About this task -
Restate exactly the lines that run from the start of the records below to the line containing "clear glitter gloss tube: 188,117 -> 170,136", counting both ends, and nothing else; pictures stay out.

= Beginning of Section =

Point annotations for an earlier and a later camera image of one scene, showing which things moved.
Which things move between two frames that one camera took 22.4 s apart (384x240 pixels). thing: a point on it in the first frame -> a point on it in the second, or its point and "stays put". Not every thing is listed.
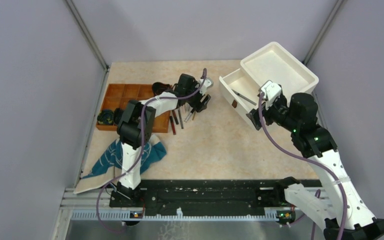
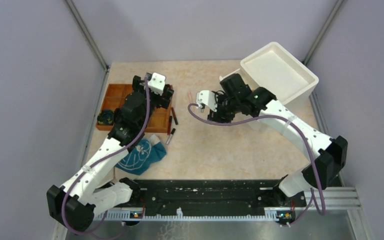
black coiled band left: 105,117 stays put
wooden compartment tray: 117,95 stays put
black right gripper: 281,100 -> 217,116
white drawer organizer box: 273,62 stays put
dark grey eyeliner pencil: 175,117 stays put
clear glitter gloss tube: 188,117 -> 170,136
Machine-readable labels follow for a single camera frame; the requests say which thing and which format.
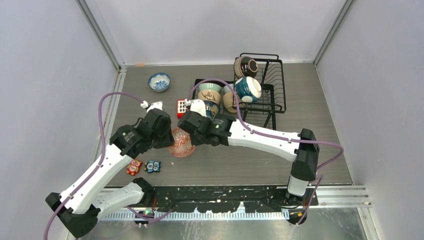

= End of Section =

Answer area -
Point annotations for an earlier and a later camera image of one scene, showing which things moved.
Which things move between two frames that one camera took 22.4 s apart (384x240 pixels). thing: a point on it in the first frame -> a point on it in the second, or its point and "stays put". Not every thing is listed.
black coiled band left: 105,117 stays put
wooden compartment tray: 117,95 stays put
black right gripper: 281,100 -> 217,116
white drawer organizer box: 273,62 stays put
dark grey eyeliner pencil: 175,117 stays put
clear glitter gloss tube: 188,117 -> 170,136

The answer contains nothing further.